The French oil company Total will spend 16 billion USD for the development of deep waterfront project in Angola. The Kaombo project was one of many, which have been delayed in recent years as the oil companies gave in to the demands of its shareholders to cut the capital spending and return more cash.
The investors argued that at a time of high costs and stagnant price of oil companies need to reduce costs for expensive projects and use the money for dividends and share repurchase. Many oil groups heeded the call of their investors. BP last year announced that it would sell assets to 10 billion USD within two years and will use most of the money for repurchase shares. The Italian Eni also announced repurchase program.
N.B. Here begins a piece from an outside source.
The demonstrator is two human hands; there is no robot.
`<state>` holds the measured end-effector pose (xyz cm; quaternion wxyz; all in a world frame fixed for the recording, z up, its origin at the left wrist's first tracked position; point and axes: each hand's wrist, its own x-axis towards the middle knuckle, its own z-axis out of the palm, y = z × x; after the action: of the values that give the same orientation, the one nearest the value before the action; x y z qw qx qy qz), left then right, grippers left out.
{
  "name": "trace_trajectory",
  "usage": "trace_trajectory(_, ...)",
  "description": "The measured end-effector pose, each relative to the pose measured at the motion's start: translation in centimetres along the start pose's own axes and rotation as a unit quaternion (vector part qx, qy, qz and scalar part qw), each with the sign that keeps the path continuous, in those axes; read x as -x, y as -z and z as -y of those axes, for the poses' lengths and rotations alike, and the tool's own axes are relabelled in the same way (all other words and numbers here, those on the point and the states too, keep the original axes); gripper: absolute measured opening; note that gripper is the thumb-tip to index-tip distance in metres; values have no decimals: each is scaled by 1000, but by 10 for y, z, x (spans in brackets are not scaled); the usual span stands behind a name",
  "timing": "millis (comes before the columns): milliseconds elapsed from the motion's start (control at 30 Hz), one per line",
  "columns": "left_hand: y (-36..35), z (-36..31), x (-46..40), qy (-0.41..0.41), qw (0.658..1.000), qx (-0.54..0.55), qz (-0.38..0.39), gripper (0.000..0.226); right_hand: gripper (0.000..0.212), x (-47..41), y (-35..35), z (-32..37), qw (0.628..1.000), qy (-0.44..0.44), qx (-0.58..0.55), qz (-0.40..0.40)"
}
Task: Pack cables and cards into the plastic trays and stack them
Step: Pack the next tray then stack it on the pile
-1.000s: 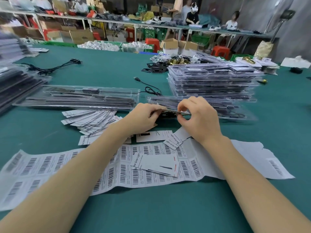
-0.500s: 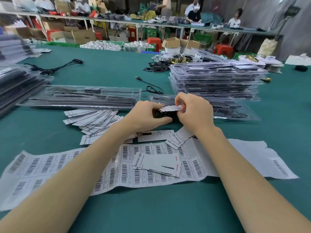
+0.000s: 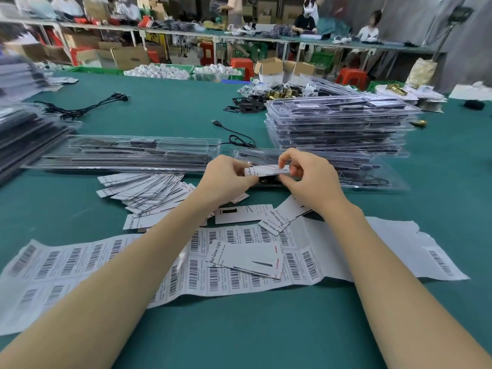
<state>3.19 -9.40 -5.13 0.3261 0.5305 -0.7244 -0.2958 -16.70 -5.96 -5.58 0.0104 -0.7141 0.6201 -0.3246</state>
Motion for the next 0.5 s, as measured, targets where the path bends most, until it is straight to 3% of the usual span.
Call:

Last July Total announcing that the company’s investments will begin to decline in 2014. Earlier this year, the company raised its dividend from 0.59 EUR to 0.61 EUR per share despite the significant drop in quarterly profit. The latest results of Total, released in February showed 19% drop in net profit for Q4 2013 due to weak processing and delays in key oil fields.
However, the oil giant announced that will resume the Kaombo project after its cost were reduced from 20 to 16 billion USD. The facility will have a capacity of 230 thousand barrels per day, as the production is expected to start in 2017.
Now the company Total is the largest operator in Angola and the second largest oil producer in Africa with 600 thousand barrels per day, which accounts for over 30% from the GDP of the country. Total owns 30% from the Kaombo project, as the Angolan state company Sonangol P&P also has 30%, Sonangol Sinopec International has 20% and Esso owns 15%.
In January, Total said it will become the first oil group, which will invest in emerging shale sector in the UK, announcing plans to spend about 50 million USD for exploration of gas fields in the East Midlands.